Which brings me to Independence Day. The festivities should include a reading of the Declaration of Independence, a brilliantly reasoned list of complaints and grievances.
Most people know the first words and perhaps the last words, and that John Hancock signed his name large so King George III would be sure to see it. But how many people have really read this document?
My blood stirs as Thomas Jefferson lists, one after another, the offenses the king committed: the usurpations, the violations of rights. The anger and frustration show in every word, as a system of governance hitherto never successfully challenged is taken apart phrase by phrase.
What did the representatives at the Continental Congress want? Their rights. Their rights as Englishmen. And if they couldn't have those rights from the current boss, why they'd set up their own nation and secure those rights for themselves and their fellow citizens.
I marvel at the audacity of these men, flinging down the gauntlet on a pre-eminent British Empire.
It's a lesson for us all that, instead of suffering in silence, bowing and scraping to a distant ruler, they did it. They wrote it down for all to see, and for posterity to wonder at, and threw it in King George's face.

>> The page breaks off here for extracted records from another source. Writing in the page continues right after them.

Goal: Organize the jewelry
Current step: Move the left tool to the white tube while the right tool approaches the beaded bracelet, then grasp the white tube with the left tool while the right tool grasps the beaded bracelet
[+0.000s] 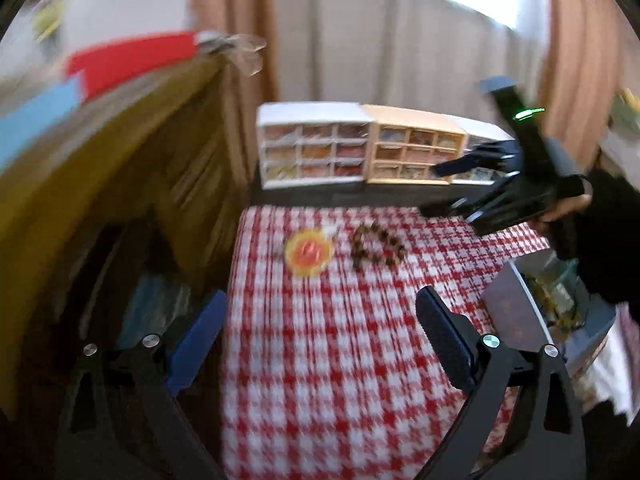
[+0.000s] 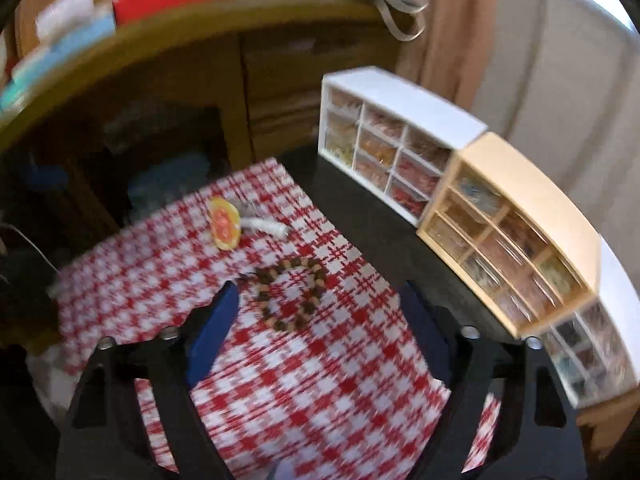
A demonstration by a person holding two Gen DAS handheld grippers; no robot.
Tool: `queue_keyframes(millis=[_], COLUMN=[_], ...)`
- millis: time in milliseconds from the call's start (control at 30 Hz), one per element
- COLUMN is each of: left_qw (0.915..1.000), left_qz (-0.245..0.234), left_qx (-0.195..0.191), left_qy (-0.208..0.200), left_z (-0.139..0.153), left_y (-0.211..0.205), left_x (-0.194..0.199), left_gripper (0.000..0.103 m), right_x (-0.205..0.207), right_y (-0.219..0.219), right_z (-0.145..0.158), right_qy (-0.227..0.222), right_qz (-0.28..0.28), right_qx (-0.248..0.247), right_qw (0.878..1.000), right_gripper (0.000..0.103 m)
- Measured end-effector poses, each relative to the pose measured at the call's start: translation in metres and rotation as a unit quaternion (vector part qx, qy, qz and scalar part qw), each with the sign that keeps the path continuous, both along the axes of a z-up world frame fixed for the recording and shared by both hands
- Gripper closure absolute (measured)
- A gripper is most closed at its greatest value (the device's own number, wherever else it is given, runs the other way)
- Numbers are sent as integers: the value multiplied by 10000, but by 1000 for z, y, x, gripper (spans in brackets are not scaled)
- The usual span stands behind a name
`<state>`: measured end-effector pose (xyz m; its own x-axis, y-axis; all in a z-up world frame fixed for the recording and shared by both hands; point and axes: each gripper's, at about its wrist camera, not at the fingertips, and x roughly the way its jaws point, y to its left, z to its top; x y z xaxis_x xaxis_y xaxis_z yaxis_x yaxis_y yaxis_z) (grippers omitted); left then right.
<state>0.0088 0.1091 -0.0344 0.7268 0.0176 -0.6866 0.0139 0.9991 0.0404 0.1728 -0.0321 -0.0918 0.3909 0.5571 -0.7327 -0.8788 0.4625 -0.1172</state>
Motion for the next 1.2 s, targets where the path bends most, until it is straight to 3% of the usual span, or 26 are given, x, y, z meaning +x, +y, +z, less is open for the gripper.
queue_keyframes(millis=[133, 267, 333, 433, 533, 633, 733, 833, 900, 1000, 1100, 1200], left_qw=[9977, 9893, 9815, 9703, 9565, 9473, 9402, 9336, 9314, 9307, 9306, 9253], left_qz=[-390, -699, -949, -1544, -2076, -2040, -2160, -2209, -2224, -2107, -2078, -2187], left_qx=[488, 871, 831, 626, 769, 1023, 1005, 1013, 1078, 1171, 1129, 1098], left_qy=[259, 942, 1437, 1756, 1899, 2250, 2435, 2634, 2671, 2752, 2792, 2896], left_z=[8, -3, -12, -16, -31, -51, -64, -77, -82, -91, -99, -106], left_y=[4, 9, 7, -4, -14, -15, -12, -8, -7, -2, 4, 5], left_x=[50, 111, 138, 155, 166, 181, 188, 193, 195, 203, 212, 217], left_gripper=[8, 8, 8, 8, 8, 17, 23, 25, 25, 41, 42, 42], right_x=[15, 24, 25, 23, 25, 30, 35, 37, 38, 42, 44, 45], right_y=[15, 22, 23, 24, 23, 21, 21, 24, 28, 35, 40, 45], right_z=[-15, -26, -27, -24, -21, -22, -27, -31, -34, -38, -44, -49], right_qy=[127, 413, 545, 410, 476, 564, 667, 842, 840, 874, 912, 905], right_qz=[-124, -63, 78, 259, 440, 568, 640, 733, 738, 705, 729, 711], right_qx=[-172, -241, -242, -339, -372, -429, -485, -450, -514, -600, -649, -722], right_qw=[9997, 9988, 9982, 9983, 9972, 9959, 9945, 9927, 9924, 9919, 9910, 9907], right_gripper=[35, 45, 47, 47, 50, 53, 63, 64, 65, 68, 69, 70])
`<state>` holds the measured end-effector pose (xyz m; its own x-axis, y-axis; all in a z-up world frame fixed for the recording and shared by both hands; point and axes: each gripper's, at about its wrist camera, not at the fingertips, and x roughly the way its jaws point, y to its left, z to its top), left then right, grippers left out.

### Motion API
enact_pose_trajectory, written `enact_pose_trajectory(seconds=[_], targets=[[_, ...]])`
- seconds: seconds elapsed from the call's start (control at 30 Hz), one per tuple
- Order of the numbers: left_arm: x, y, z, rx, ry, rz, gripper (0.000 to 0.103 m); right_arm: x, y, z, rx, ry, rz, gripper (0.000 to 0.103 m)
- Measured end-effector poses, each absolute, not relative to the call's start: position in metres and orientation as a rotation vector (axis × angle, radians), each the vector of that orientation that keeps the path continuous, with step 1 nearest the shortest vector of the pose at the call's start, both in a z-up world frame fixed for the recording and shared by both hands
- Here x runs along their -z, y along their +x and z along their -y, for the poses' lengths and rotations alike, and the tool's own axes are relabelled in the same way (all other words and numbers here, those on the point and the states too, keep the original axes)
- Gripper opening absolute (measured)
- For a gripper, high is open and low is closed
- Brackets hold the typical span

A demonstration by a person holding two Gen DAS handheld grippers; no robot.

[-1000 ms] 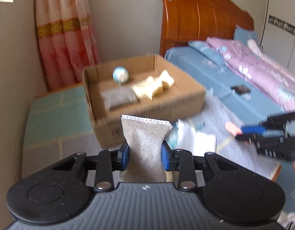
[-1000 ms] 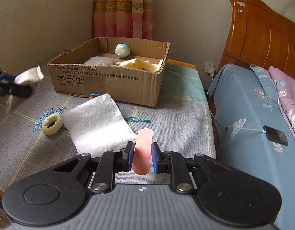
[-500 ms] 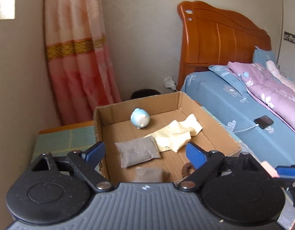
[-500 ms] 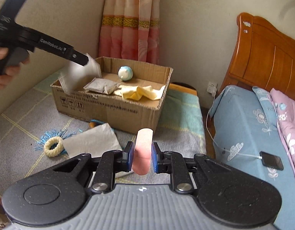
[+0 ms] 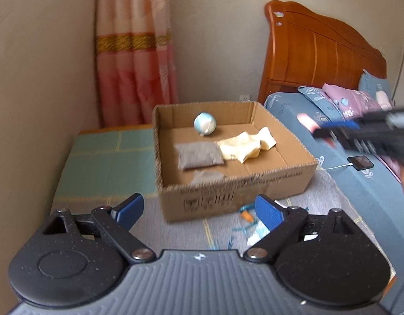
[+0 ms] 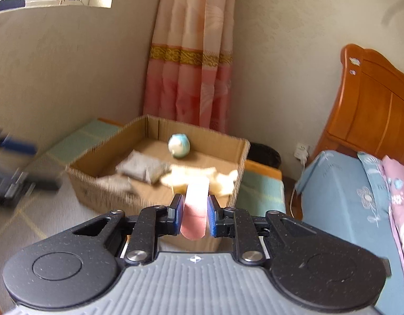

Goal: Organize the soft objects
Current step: 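Lower the pink strip into the box and open the right gripper, then move the left gripper to the cream ring while the right gripper moves to the white cloth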

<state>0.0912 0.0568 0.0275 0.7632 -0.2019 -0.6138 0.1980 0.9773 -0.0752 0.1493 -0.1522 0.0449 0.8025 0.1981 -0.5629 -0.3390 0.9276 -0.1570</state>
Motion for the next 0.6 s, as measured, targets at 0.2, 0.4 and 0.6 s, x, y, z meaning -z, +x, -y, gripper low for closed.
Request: enact_pose_trajectory(seconds=[0.2,0.4,0.6], targets=[[-0.023,0.077,-0.065,0.171,0.013,-0.672,0.095,-0.051,0.195,0.134,-0.284,-0.235,-0.564,0.070],[-0.017,0.074,-0.071,0.171,0.006,-0.685,0.095,-0.043,0.192,0.130,-0.230,-0.208,-0.580,0.098],[-0.010,0.072,-0.071,0.160,0.015,-0.693,0.096,-0.038,0.170,0.128,-0.211,-0.223,-0.626,0.102]])
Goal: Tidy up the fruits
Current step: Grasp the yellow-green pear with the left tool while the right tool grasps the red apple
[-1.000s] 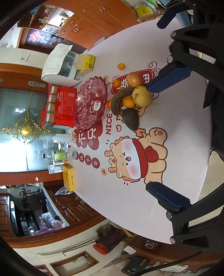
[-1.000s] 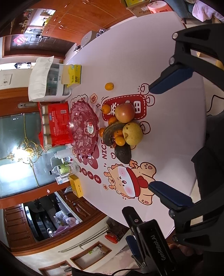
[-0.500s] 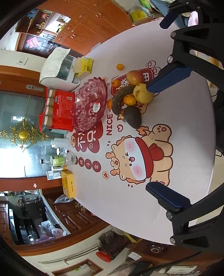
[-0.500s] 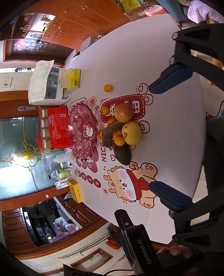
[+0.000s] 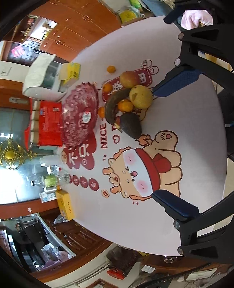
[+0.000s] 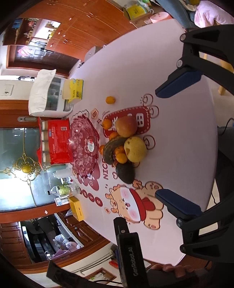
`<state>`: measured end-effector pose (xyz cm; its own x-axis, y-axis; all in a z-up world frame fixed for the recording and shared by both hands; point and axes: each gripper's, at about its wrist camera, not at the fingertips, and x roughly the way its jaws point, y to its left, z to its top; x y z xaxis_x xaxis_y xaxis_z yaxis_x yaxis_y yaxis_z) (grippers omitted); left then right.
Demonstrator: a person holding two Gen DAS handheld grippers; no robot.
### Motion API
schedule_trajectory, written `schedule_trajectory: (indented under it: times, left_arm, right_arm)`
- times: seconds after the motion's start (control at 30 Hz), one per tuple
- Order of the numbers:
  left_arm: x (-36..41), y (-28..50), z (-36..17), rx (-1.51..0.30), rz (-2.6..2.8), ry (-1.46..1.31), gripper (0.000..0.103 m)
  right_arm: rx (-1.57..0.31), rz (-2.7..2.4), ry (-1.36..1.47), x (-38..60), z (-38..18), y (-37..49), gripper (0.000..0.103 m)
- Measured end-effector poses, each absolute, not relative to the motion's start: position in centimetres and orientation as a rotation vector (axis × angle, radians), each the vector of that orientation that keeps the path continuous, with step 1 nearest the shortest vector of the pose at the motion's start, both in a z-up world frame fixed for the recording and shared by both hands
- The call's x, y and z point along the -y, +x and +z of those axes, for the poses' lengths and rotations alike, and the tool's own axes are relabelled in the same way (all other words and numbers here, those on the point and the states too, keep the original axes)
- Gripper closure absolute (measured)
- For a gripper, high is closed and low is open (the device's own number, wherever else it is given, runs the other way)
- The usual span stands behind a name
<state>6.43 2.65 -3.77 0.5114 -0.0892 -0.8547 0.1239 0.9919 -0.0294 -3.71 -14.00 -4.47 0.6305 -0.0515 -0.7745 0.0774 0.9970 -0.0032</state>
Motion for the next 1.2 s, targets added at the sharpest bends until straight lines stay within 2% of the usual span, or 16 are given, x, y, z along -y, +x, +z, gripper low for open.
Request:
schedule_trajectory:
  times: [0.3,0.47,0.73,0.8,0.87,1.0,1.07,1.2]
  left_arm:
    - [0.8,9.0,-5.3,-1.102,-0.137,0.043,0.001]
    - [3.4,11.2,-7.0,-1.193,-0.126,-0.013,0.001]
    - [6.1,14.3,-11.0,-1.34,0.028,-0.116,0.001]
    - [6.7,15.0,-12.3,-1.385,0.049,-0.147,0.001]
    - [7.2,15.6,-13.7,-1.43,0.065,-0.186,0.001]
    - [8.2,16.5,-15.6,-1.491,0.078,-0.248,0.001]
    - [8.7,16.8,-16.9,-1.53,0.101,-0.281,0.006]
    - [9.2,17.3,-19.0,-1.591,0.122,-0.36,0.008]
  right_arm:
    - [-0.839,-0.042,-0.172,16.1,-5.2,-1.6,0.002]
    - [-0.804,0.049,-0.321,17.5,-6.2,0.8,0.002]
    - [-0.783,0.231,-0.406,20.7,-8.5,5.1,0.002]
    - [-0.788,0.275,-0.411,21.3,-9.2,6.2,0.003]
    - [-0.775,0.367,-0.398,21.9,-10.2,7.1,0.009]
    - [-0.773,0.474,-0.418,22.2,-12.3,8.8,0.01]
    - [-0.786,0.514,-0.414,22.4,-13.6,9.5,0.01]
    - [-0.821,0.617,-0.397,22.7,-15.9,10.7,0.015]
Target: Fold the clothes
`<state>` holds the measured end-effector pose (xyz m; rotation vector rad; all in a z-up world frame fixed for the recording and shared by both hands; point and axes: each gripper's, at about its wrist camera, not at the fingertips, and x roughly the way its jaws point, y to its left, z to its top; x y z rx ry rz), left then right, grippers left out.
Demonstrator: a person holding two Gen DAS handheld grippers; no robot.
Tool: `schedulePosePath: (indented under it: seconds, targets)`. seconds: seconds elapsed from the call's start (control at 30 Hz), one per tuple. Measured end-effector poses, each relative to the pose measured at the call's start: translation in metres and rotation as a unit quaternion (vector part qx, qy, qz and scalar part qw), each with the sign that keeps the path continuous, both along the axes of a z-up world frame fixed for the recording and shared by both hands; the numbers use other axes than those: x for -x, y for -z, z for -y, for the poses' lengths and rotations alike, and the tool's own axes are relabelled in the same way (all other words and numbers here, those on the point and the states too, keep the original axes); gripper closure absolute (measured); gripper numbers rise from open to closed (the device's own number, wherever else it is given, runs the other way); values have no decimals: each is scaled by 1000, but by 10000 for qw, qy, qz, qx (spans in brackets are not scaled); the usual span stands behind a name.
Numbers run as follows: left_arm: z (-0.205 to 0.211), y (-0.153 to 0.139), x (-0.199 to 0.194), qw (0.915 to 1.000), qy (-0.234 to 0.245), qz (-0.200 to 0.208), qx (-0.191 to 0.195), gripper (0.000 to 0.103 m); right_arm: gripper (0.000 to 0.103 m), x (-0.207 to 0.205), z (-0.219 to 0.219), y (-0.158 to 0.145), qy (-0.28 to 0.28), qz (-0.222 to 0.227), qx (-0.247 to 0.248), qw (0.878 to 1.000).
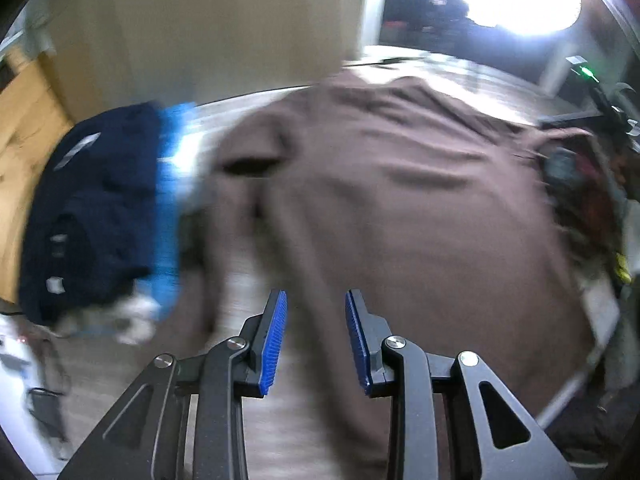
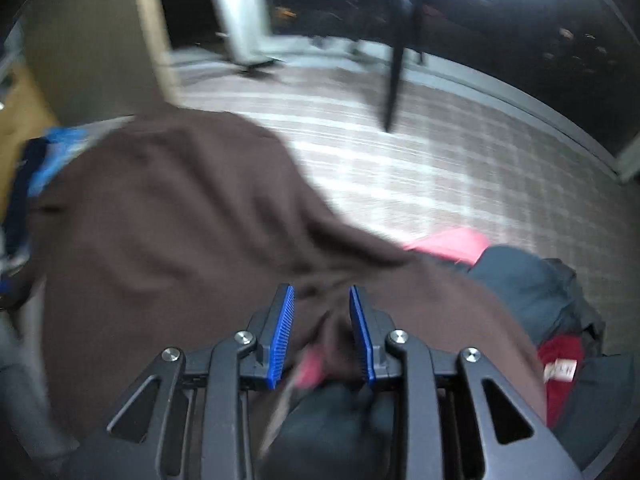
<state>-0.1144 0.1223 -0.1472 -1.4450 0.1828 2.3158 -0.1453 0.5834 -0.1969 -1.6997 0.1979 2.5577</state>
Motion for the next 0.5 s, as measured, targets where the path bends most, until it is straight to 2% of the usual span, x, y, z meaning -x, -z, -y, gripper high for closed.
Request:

We need to recognize the events of the summer of 1776 not just on one day, but every day. Enemies not only foreign but also domestic would love to take our freedom and prosperity from us, just as King George sought to effect the financial ruination of those 13 colonies.
We need to have in our lives the heart and soul of Thomas Jefferson, John Adams and those brave signers when we decide that we will be the arbiters of our fate.
We need to remember what they risked everything for when we tell our elected officials what we need them to do and if they don't do it, to send them packing.
There are those who want us just to be quiet, not to make waves, to let the people in charge handle things. Folks, I have news for you: We are the people in charge.
A young man once asked ex-slave Frederick Douglass what he should do with his life.
Douglass replied: "Agitate, agitate, agitate!"
That's what we all should do, to be true to our heritage.